At Spring Valley High School in Las Vegas, where more than 50 precincts are voting, caucus-goers were unsure what line to get in because the precinct lines were not visibly numbered. The numbers were on the tables, so voters could only see if they were in the right line when they were within visible distance of the tables. To help stem the chaos, people started voluntarily holding numbers in the air. Some just voted and left, which is also acceptable.
With over 50 precincts voting at this Vegas caucus location, confusion over which line to get in, signs in the air pic.twitter.com/zNf8kGJ9D6— Josh Haskell (@joshbhaskell) February 24, 2016
The Republican National Committee referred ABC News to a tweet from the Nevada GOP Party denying reports that any voting irregularities or violations had occurred.
There have been no official reports of voting irregularities or violations. #nvgopcaucus— Nevada GOP (@NVGOP) February 24, 2016
Emily Cahn, a reporter at Mashable who was on site at Palo Verde High School in Las Vegas, was tweeting that no one was checking IDs, the site had run out of ballots and someone voted for Donald Trump twice:
Man here says "it's a disaster." No one is checking in or checking IDs. They're handing out ballots willy nilly.
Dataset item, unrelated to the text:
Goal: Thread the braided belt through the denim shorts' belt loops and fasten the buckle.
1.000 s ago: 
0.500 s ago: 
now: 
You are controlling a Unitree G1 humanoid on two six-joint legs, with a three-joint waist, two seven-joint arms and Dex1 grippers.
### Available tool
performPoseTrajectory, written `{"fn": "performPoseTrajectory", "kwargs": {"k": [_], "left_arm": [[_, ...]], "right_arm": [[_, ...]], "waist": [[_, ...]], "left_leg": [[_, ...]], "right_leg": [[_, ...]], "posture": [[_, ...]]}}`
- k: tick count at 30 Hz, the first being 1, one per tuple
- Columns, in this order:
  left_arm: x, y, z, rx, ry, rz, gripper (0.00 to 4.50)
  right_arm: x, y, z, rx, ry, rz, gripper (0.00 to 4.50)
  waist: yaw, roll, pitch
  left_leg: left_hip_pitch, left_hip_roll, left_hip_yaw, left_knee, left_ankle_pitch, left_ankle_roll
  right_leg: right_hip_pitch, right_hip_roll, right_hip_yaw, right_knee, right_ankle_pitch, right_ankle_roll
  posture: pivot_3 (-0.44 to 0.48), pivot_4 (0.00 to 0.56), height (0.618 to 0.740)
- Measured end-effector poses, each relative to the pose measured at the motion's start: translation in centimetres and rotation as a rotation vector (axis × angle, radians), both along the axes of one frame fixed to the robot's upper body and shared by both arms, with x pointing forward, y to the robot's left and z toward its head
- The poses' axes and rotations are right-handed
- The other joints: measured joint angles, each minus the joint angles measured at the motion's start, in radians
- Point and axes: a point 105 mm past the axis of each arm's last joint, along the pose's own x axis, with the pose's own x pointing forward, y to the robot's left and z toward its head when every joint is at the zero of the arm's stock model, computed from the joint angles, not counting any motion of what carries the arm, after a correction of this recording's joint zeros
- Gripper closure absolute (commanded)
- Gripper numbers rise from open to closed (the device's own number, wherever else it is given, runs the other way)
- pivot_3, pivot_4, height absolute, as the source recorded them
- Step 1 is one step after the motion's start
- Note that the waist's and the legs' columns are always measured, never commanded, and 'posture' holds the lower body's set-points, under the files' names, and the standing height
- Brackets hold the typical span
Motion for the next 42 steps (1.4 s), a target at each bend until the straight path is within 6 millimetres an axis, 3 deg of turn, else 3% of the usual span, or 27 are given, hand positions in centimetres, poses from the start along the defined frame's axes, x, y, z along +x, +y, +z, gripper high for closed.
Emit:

Some guy voted trump twice— Emily Cahn (@CahnEmily) February 24, 2016
Cahn subsequently tweeted that “things got smoother” after an RNC official showed up.
This was also the caucus site where Trump made an appearance.
A Nevada GOP official told ABC News that pre-registration had already reached 41,000 before the caucuses began, surpassing the 2012 turnout of 32,000.
In 2012, it took three days to count the votes and declare a winner.